'''

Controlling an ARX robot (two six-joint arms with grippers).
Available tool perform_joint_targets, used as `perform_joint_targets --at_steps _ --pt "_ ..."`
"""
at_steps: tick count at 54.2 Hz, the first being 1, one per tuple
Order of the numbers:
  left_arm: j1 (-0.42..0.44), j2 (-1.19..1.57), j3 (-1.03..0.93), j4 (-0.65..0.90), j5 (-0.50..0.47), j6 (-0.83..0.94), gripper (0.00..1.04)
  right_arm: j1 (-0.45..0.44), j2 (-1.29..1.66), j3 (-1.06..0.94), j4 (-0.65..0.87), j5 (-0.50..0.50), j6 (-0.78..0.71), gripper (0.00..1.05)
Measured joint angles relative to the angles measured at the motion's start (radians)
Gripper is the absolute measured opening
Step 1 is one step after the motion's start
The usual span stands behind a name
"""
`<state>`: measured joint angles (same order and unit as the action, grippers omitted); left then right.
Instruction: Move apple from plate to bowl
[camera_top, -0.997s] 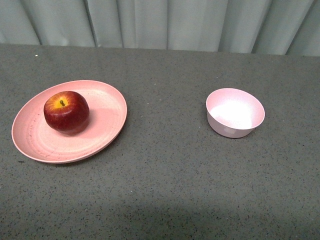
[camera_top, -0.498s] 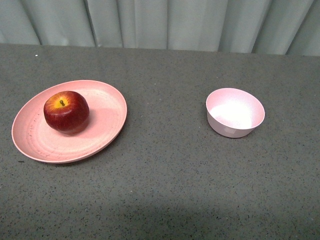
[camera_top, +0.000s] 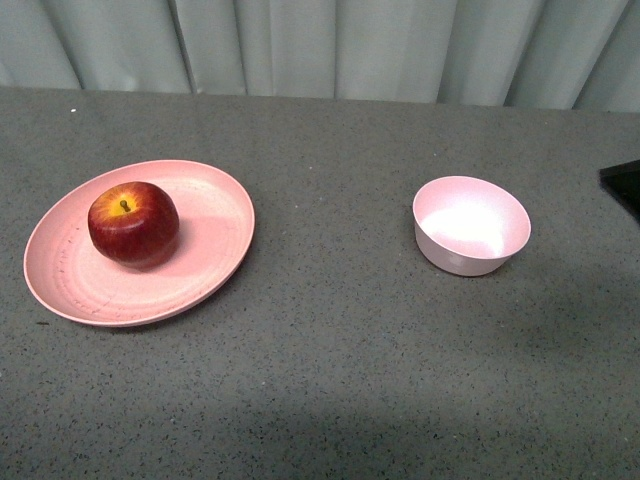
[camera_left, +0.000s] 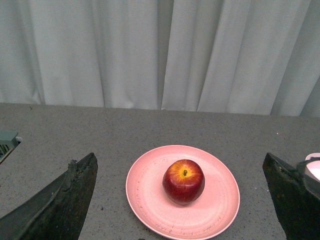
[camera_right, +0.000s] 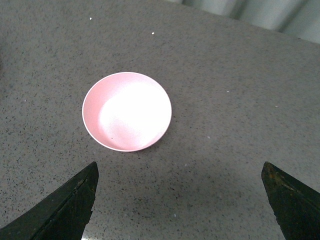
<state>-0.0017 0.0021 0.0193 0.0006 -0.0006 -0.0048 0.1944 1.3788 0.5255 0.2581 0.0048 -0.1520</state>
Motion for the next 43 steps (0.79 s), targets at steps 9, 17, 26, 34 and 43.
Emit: perform_joint_targets --at_steps 9,17,26,34,43 --pt "0.000 0.000 0.000 0.000 0.000 0.000 0.98 0.045 0.217 0.139 -0.041 -0.007 -0.025 0.95" --pt "0.000 0.000 0.000 0.000 0.000 0.000 0.98 0.072 0.410 0.274 -0.102 -0.030 -0.044 0.95" --pt "0.000 0.000 0.000 0.000 0.000 0.000 0.98 0.085 0.529 0.374 -0.157 -0.054 -0.049 0.95" --pt "0.000 0.000 0.000 0.000 0.000 0.000 0.98 0.096 0.643 0.489 -0.225 -0.075 -0.064 0.95" --pt "0.000 0.000 0.000 0.000 0.000 0.000 0.98 0.102 0.735 0.591 -0.283 -0.094 -0.085 0.95"
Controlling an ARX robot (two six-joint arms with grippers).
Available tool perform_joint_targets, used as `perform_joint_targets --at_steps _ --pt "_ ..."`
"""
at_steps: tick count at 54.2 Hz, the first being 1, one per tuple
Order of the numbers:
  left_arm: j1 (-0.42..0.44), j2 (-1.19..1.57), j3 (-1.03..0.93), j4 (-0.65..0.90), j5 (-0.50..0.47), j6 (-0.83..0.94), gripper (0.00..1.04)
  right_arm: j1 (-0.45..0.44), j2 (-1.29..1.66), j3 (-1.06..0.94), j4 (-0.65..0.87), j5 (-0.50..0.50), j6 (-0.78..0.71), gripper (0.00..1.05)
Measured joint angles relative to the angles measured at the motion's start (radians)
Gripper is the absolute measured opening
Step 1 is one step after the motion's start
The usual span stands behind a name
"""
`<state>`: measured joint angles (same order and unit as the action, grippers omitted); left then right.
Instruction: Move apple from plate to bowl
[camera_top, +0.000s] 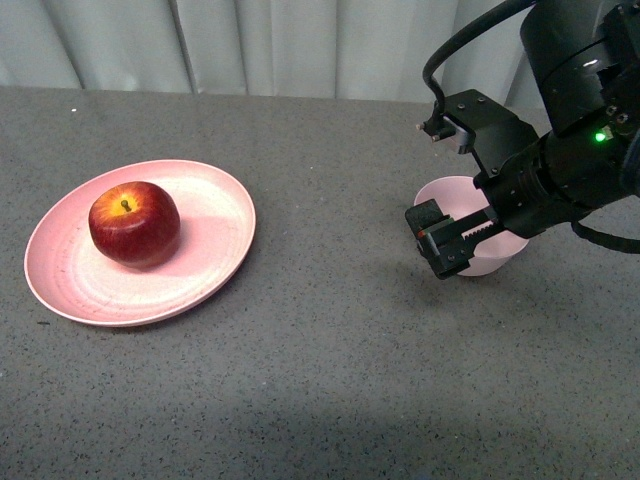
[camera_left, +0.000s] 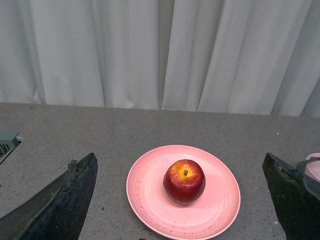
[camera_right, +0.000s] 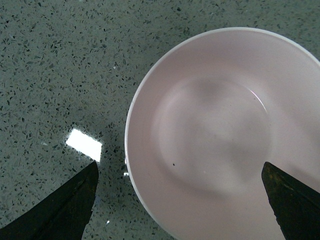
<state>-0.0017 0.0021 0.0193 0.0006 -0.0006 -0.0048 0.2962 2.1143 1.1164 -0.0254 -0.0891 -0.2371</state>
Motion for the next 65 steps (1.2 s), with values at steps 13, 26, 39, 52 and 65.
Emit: perform_joint_targets --at_steps 13,26,39,52,65 --pt "0.000 0.000 0.000 0.000 0.000 0.000 0.98 0.003 0.054 0.082 -0.054 0.002 -0.037 0.95" --pt "0.000 0.000 0.000 0.000 0.000 0.000 0.98 0.011 0.068 0.093 -0.061 0.024 -0.100 0.59" --pt "0.000 0.000 0.000 0.000 0.000 0.000 0.98 0.013 0.070 0.093 -0.076 0.028 -0.126 0.21" --pt "0.000 0.000 0.000 0.000 0.000 0.000 0.98 0.013 0.070 0.099 -0.087 0.060 -0.174 0.01" --pt "0.000 0.000 0.000 0.000 0.000 0.000 0.98 0.029 0.027 0.099 -0.114 0.017 -0.209 0.01"
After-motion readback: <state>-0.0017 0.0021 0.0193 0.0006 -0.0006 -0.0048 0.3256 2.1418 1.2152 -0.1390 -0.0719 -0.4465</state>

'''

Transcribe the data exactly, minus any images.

**WRITTEN REPLY**
Controlling an ARX robot (two six-joint arms with grippers).
Available tool perform_joint_targets, used as `perform_joint_targets --at_steps _ --pt "_ ..."`
"""
at_steps: tick count at 54.2 Hz, the first being 1, one per tuple
Order of the numbers:
  left_arm: j1 (-0.42..0.44), j2 (-1.19..1.57), j3 (-1.03..0.93), j4 (-0.65..0.90), j5 (-0.50..0.47), j6 (-0.83..0.94), gripper (0.00..1.04)
  right_arm: j1 (-0.45..0.44), j2 (-1.29..1.66), j3 (-1.06..0.94), j4 (-0.65..0.87), j5 (-0.50..0.50), j6 (-0.78..0.71), gripper (0.00..1.05)
Measured joint angles relative to the angles measured at the motion's start (radians)
Gripper is the absolute measured opening
Step 1 is one step after the motion's start
The usual span stands behind a name
"""
`<state>`: measured joint angles (same order and unit as the action, grippers omitted); left then right.
Instruction: Move apple from plate to bowl
[camera_top, -0.997s] 
[camera_top, -0.498s] 
[camera_top, +0.000s] 
[camera_left, +0.000s] 
[camera_right, +0.000s] 
<state>-0.0017 0.0021 0.0193 0.0006 -0.0006 -0.0048 0.1944 1.3788 0.5255 0.2581 0.0048 -0.1520</state>
Motion for the next 43 steps (0.79 s), targets at steps 9, 17, 26, 34 and 43.
Emit: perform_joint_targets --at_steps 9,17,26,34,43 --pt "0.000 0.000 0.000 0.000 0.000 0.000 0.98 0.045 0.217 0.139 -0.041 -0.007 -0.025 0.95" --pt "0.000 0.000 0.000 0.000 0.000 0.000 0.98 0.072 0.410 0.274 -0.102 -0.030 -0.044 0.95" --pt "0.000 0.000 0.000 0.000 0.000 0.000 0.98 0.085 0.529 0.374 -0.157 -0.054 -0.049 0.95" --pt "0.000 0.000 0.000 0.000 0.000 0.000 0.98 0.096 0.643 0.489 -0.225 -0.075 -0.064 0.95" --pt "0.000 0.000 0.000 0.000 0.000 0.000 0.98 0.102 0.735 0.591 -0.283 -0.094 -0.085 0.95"
Controlling an ARX robot (two six-joint arms with grippers).
Available tool perform_joint_targets, used as `perform_joint_targets --at_steps _ --pt "_ ..."`
"""
at_steps: tick count at 54.2 Hz, the first being 1, one per tuple
Order of the numbers:
  left_arm: j1 (-0.42..0.44), j2 (-1.19..1.57), j3 (-1.03..0.93), j4 (-0.65..0.90), j5 (-0.50..0.47), j6 (-0.83..0.94), gripper (0.00..1.04)
  right_arm: j1 (-0.45..0.44), j2 (-1.29..1.66), j3 (-1.06..0.94), j4 (-0.65..0.87), j5 (-0.50..0.50), j6 (-0.78..0.71), gripper (0.00..1.05)
Measured joint angles relative to the angles measured at the motion's start (radians)
Gripper is the absolute measured opening
Step 1 is one step after the motion's start
The usual span stands behind a name
"""
`<state>`: measured joint angles (same order and unit as the action, grippers omitted); left then right.
Instruction: Move apple from plate to bowl
[camera_top, +0.000s] 
[camera_left, +0.000s] 
[camera_right, +0.000s] 
<state>-0.0017 0.0021 0.0193 0.0006 -0.0006 -0.0048 0.2962 2.1143 1.1164 -0.0254 -0.0891 -0.2371</state>
Motion for the next 65 steps (1.2 s), with values at steps 13, 26, 39, 52 and 65.
Emit: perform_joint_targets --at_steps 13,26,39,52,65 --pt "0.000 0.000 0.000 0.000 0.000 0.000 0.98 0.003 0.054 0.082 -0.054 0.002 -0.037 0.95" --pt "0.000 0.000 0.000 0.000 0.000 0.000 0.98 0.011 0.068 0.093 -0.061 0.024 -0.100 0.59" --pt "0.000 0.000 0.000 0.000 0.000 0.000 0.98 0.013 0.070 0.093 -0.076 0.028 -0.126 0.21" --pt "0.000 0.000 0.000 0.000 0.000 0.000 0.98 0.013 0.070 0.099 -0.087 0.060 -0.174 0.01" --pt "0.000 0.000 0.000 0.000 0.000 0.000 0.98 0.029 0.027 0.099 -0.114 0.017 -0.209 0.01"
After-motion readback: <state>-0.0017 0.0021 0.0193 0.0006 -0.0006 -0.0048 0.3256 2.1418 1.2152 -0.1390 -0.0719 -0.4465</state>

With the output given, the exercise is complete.